Change in derivative fair value was a non-cash gain of $16.9 million for the six months ended June 30, 2006, which included a $14.7 million gain attributable to the change in fair value for certain derivative contracts that did not qualify as cash flow hedges pursuant to SFAS 133 and a gain of $2.2 million relating to hedge ineffectiveness. Change in derivative fair value was a non-cash gain of $1.3 million for the six months ended June 30, 2005, which included a $183,000 loss attributable to the change in fair value for certain derivative contracts that did not qualify as cash flow hedges pursuant to SFAS 133, a $148,000 net gain attributable to the reversal of contract fair value gains and losses recognized in earnings prior to actual settlement, and a gain of $1.4 million relating to hedge ineffectiveness. Amounts recorded in this caption represent non-cash gains and losses created by valuation changes in derivative contracts that are not entitled to receive hedge accounting.
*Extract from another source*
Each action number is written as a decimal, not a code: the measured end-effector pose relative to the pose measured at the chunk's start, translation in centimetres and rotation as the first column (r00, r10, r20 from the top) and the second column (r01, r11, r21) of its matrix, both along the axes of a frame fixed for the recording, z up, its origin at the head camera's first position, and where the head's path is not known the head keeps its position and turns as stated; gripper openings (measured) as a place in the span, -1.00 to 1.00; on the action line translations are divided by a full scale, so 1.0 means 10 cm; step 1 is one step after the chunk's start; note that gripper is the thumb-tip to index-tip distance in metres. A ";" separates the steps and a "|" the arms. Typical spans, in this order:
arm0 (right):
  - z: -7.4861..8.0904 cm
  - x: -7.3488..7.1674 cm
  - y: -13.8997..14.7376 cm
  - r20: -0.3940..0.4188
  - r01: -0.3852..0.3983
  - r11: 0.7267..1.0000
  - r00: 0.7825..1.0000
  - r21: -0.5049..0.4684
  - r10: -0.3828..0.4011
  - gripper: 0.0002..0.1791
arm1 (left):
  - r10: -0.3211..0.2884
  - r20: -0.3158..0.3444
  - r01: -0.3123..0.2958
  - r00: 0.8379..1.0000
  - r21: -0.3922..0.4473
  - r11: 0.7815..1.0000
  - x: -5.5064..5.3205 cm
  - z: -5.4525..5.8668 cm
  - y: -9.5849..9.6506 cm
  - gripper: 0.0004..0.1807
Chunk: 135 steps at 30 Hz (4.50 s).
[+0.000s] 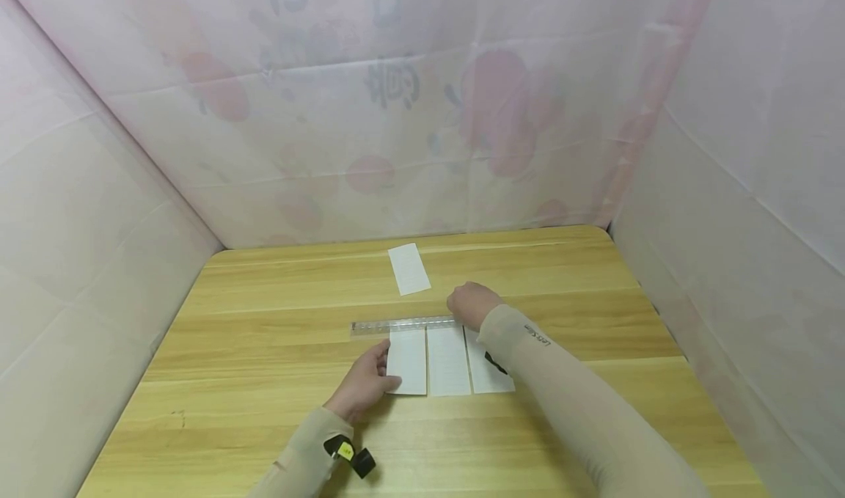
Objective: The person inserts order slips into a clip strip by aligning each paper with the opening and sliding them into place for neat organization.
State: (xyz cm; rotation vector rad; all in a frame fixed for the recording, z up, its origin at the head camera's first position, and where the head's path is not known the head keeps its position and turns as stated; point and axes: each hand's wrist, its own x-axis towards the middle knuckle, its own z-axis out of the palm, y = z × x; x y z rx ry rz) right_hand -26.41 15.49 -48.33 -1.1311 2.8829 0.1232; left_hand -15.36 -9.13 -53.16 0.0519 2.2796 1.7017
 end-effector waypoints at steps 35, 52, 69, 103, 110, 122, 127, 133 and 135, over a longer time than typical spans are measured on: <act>0.11 0.08 -0.02 0.054 0.053 0.999 0.997 0.004 -0.053 -0.81 | -0.654 -0.199 0.125 0.729 -0.901 0.414 0.07 0.19 0.01 -0.29; 0.12 0.11 -0.05 0.046 0.028 1.000 0.999 -0.002 -0.028 -0.83 | -0.651 -0.229 0.118 0.724 -0.889 0.443 0.08 0.15 -0.05 -0.30; 0.12 0.08 -0.04 0.046 0.032 0.999 0.998 -0.029 -0.030 -0.86 | -0.654 -0.282 0.097 0.702 -0.872 0.480 0.04 0.09 -0.12 -0.29; -0.38 0.07 1.04 0.061 0.244 0.844 0.968 -0.478 -0.245 -0.92 | -0.667 -0.074 0.215 0.742 -0.915 0.341 -1.31 0.40 0.22 -0.20; -0.44 0.06 0.98 0.076 0.252 0.817 0.965 -0.519 -0.250 -0.92 | -0.692 0.001 0.238 0.722 -0.939 0.247 -1.37 0.31 0.31 -0.09; -0.43 0.04 0.80 0.131 0.293 0.797 0.956 -0.528 -0.264 -0.89 | -0.614 0.013 0.250 0.789 -0.920 0.302 -1.43 0.24 0.30 -0.11; -0.47 0.05 0.76 0.143 0.307 0.792 0.951 -0.528 -0.273 -0.91 | -0.590 0.030 0.283 0.807 -0.896 0.342 -1.41 0.28 0.25 -0.12; -0.46 0.04 0.75 0.122 0.313 0.786 0.948 -0.533 -0.295 -0.94 | -0.539 0.071 0.328 0.840 -0.856 0.399 -1.39 0.38 0.15 -0.15; -0.45 0.03 0.75 0.116 0.309 0.787 0.949 -0.533 -0.293 -0.93 | -0.529 0.083 0.340 0.844 -0.846 0.409 -1.39 0.41 0.11 -0.15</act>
All amounts recorded in this caption are ultimately reversed in this caption over the respective contract term.

We recorded net income of $2.9 million for the six months ended June 30, 2006 as compared to a net loss of $3.0 million for the six months ended June 30, 2005, each period inclusive of the non-cash net gain or loss derived from the change in derivative fair value as stated above.

Liquidity and Capital Resources

At June 30, 2006, we had current assets of $51.2 million, working capital (current assets minus current liabilities, excluding the short-term derivative assets and liabilities) of $24.5 million and had $13.3 million of net cash provided by operations during the six months ended June 30, 2006. At June 30, 2006, our working capital (including the short-term derivative assets and liabilities) totals $11.7 million.
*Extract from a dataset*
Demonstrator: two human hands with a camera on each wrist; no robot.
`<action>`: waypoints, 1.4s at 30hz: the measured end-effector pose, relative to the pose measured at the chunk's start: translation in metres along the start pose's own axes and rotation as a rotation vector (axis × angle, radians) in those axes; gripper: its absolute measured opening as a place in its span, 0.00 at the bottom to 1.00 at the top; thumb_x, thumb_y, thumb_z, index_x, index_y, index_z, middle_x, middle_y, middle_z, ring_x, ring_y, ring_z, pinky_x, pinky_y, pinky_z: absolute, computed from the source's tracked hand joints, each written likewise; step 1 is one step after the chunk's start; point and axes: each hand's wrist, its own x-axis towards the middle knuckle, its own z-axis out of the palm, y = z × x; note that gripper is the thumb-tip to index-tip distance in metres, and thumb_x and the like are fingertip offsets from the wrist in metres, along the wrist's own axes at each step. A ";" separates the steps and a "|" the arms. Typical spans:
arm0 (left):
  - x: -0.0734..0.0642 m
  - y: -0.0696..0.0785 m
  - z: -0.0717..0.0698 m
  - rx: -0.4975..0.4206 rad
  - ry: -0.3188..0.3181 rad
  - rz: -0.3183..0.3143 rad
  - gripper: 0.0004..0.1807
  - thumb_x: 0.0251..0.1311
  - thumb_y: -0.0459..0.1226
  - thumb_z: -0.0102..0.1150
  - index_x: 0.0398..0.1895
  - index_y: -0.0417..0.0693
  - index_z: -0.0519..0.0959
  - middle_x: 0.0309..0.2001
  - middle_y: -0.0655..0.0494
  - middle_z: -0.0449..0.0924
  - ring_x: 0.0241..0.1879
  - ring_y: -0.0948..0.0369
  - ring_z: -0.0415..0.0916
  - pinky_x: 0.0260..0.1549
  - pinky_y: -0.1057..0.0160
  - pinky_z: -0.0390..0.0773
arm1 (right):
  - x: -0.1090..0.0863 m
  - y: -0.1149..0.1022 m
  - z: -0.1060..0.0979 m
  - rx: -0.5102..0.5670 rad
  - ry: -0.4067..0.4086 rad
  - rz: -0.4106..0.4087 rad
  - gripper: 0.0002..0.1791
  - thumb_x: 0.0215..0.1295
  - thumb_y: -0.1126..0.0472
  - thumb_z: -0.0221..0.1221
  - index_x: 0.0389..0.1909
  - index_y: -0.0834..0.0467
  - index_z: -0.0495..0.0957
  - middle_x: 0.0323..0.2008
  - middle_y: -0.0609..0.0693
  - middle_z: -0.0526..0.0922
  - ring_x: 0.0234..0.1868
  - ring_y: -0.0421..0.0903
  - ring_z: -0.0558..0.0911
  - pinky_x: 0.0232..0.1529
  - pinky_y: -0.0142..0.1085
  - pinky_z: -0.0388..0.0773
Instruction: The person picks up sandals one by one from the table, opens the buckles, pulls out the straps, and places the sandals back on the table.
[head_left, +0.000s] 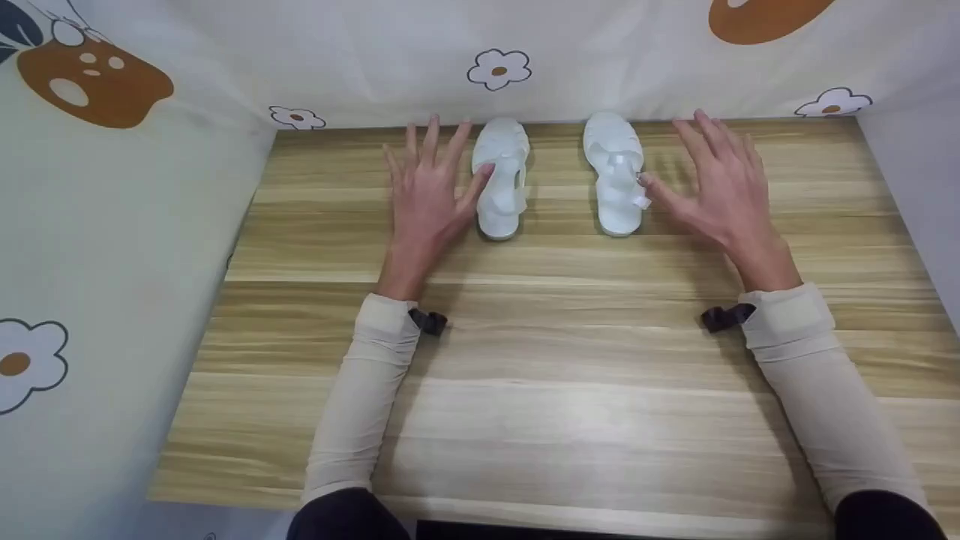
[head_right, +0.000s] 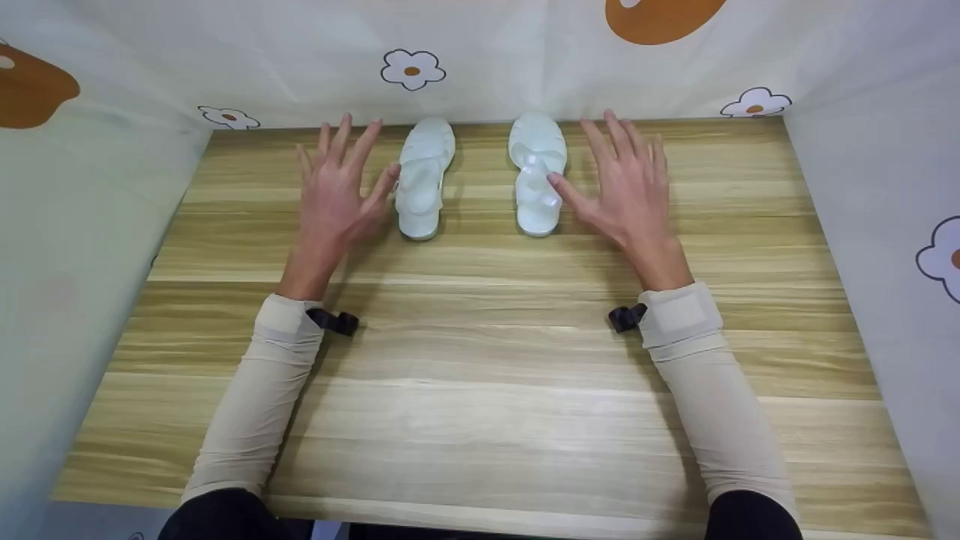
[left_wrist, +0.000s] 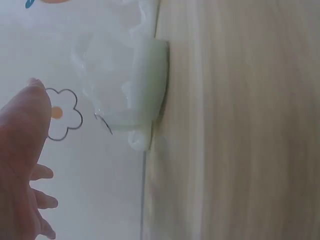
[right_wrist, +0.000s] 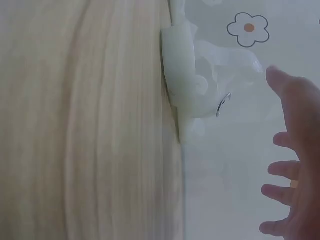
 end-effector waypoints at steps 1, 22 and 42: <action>-0.001 0.004 -0.001 -0.010 0.005 0.014 0.41 0.77 0.73 0.34 0.87 0.73 0.56 0.88 0.47 0.52 0.88 0.40 0.43 0.82 0.26 0.35 | -0.001 -0.001 0.000 0.014 0.021 -0.010 0.45 0.70 0.30 0.62 0.83 0.42 0.65 0.85 0.54 0.63 0.84 0.64 0.63 0.83 0.69 0.52; -0.031 0.097 0.002 -0.257 -0.124 0.285 0.42 0.82 0.63 0.45 0.86 0.48 0.59 0.85 0.46 0.60 0.84 0.49 0.59 0.83 0.51 0.62 | -0.016 -0.001 0.007 0.451 -0.072 0.114 0.30 0.77 0.56 0.64 0.76 0.56 0.73 0.74 0.59 0.76 0.70 0.59 0.80 0.66 0.57 0.83; 0.003 0.132 0.062 -0.733 -0.368 -0.017 0.35 0.86 0.60 0.34 0.80 0.49 0.68 0.76 0.49 0.76 0.72 0.56 0.77 0.73 0.58 0.76 | -0.003 0.000 0.035 0.767 -0.304 0.325 0.36 0.81 0.52 0.62 0.81 0.63 0.63 0.81 0.61 0.67 0.81 0.59 0.69 0.81 0.50 0.68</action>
During the six months ended June 30, 2006, a total of approximately $103.9 million was invested in new natural gas wells and properties, new pipeline facilities, and other additional capital items. This investment was funded by cash flow from operations and borrowings under our credit facilities.

Net cash provided by operating activities totaled $13.3 million for the six months ended June 30, 2006 as compared to net cash provided by operating activities of $5.5 million for the six months ended June 30, 2005. This resulted from the change in derivative fair value, an increase in restricted cash and accounts receivable and an increase in accounts payable.
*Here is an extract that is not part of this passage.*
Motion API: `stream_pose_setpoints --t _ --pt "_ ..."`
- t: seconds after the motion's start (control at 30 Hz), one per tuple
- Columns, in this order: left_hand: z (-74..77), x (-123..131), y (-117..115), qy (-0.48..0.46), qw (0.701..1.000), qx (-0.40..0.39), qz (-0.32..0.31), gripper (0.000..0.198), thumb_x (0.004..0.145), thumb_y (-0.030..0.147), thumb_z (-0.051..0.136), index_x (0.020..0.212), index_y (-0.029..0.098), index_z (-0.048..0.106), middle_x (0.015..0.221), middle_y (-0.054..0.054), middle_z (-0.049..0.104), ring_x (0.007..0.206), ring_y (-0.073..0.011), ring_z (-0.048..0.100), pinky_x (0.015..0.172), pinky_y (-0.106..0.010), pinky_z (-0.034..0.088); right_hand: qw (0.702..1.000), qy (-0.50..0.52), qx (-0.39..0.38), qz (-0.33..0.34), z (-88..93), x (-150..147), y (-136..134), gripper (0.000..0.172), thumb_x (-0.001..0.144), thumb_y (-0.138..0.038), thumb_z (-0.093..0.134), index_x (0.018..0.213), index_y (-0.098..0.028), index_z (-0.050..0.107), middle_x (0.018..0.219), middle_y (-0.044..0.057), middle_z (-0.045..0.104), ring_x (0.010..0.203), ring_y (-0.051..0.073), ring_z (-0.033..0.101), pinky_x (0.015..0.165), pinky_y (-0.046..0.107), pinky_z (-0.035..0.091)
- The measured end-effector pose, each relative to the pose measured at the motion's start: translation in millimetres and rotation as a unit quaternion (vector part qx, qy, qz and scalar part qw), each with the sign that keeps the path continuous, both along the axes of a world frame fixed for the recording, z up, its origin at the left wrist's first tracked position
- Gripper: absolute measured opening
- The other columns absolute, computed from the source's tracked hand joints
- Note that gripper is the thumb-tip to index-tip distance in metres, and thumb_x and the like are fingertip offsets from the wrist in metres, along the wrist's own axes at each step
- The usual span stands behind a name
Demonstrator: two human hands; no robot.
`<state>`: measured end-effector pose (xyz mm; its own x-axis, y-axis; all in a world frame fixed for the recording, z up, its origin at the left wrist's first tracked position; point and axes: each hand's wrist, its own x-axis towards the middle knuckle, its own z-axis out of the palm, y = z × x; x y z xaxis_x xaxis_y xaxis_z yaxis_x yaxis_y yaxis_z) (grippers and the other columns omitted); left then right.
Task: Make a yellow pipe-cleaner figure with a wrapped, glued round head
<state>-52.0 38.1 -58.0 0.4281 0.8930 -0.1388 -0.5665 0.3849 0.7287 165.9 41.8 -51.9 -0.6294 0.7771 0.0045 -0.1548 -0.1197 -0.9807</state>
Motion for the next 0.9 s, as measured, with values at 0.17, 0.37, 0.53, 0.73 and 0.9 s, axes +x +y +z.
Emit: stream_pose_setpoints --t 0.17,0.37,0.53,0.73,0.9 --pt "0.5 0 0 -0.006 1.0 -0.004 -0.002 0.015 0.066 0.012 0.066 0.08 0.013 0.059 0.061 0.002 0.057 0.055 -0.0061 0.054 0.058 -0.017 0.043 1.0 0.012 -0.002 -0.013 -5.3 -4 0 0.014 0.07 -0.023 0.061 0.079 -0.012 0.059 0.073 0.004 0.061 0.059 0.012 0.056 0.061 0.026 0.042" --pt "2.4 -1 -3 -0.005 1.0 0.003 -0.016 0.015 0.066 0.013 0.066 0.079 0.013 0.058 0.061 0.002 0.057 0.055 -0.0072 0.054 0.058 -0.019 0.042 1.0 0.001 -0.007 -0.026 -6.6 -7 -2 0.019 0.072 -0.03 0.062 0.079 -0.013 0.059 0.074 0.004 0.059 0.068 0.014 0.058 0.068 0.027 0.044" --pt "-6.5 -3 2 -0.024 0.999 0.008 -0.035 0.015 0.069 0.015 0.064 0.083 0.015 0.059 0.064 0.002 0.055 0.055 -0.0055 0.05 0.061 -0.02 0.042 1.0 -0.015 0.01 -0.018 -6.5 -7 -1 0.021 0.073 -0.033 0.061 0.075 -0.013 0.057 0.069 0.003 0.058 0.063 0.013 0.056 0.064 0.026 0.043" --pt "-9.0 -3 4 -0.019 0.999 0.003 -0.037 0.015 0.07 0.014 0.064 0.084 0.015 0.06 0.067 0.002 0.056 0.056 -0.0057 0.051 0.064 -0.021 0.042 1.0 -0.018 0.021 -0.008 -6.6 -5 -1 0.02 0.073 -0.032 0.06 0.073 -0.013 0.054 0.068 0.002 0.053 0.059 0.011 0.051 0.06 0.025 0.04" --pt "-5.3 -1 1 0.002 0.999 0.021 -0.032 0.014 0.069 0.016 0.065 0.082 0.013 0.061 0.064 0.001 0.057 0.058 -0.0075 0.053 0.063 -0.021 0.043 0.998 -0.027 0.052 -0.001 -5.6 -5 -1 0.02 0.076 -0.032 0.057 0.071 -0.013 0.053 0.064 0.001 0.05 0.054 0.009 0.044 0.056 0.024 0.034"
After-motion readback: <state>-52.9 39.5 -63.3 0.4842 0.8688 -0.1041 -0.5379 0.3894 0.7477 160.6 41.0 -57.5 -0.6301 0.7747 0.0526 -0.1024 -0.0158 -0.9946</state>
Our working capital (current assets minus current liabilities, excluding the short-term derivative asset and liability of $1.1 million and $13.9 million, respectively) was $24.5 million at June 30, 2006, compared to working capital (excluding the short-term derivative asset and liability of $95,000 and $38.2 million, respectively) of $3.1 million at December 31, 2005. The changes in working capital were primarily due to the net effect of an increase in cash of $32.8 million, representing borrowings under our credit facilities; an increase of $1.0 million in inventory due to purchases of poly pipe due to a tightness in the market place; a decrease in revenue payable of $2.0 million resulting from lower product prices; an increase in accounts payable of $7.4 million due to the expansion of our wells and pipeline development program; an increase of $1.6 million in accrued expenses; and a decrease of $2.8 million in accounts receivable.

On June 9, 2006, we and Quest Cherokee entered into a $75 million six-year Third Lien Term Loan Agreement with, Guggenheim Corporate Funding, LLC ("Guggenheim"), as administrative agent, and the other lenders that are a party thereto, which was fully funded at the closing.

Interest will accrue on the third lien term loan at LIBOR plus 8.0%. The third lien term loan may not be repaid prior to June 9, 2007. Thereafter, if we prepay the third lien term loan, we will pay a 2% premium in year 2 following the closing and a 1% premium in year 3 following the closing. Thereafter, we may repay the third lien term loan at any time without any premium or prepayment penalty.

Each of our subsidiaries will guarantee all of the obligations under the Third Lien Term Loan Agreement. The third lien term loan is secured by a third priority lien on substantially all of our assets and our subsidiaries' assets. The Third Lien Term Loan Agreement will also secure on a pari passu basis any hedging agreements entered into with lenders, their affiliates and other approved counterparties if the hedging agreements state that they are secured by the security instruments that secure the Third Lien Term Loan Agreement. Approved counterparties are generally entities that have an A rating from Standard & Poor's or an A2 rating from Moody's or whose obligations are guaranteed by an entity with such a rating.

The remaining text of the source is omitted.